A software development methodology that is at least 15 years old in the form he was advocating. We play catch up in development, we play catch up in marketing and public relations.
Focus groups and representative slices ARE the way to get useful feedback. Seeking people outside the typical eager beta user is critical for a titles success. You can't build any product that only satisfies a small percentage of your target market and expect it to succeed. So you can't let those people dictate development. You can't always be reacting to those criticisms. Drop everything and add an economy model to FS2 is not the way to get anything substative done in a project like the SCP, and the SCP itself is entirely focused on satisfying "hardcore" fans. If it can't work there (consistently), it can't work anywhere, especially a commercial venture.
We had a bull**** filter when we did Lore. We had community relations people, and then we had meetings where we actually sifted thru the drek that was most of the comments. We were definitely using the community for feedback and ideas, but you have to have that bull**** filter if you are going to succeed (not that I would call Lore a financial success by any stretch). Even with our filter, we ended up with some bad design choices because we paid TOO much attention to those hardcore players. Stuff that didn't become evident until we had large scale battles, or non hardcore people finally playing. Balance issues, level design, you name it. We should have stuck more to our guns than we did, and it ended up costing us.
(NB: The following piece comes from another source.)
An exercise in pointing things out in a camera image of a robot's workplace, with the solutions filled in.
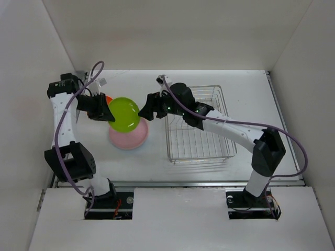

Far too many developers build their designs around reacting to perceptions of a very, very small slice of folks.
Build a game, make it playable, then find

of DIFFERENT people to play it and use THAT feedback.
Sadly, that will take just as long to sink in for this industry as "rapid development" is taking

-edit-
re-reading what I posted and it sounds like I agree with the article 100%, I don't, there IS a place for hardcore feedback, its just got to be weighted equally with other feedback. I'm like 95% with him.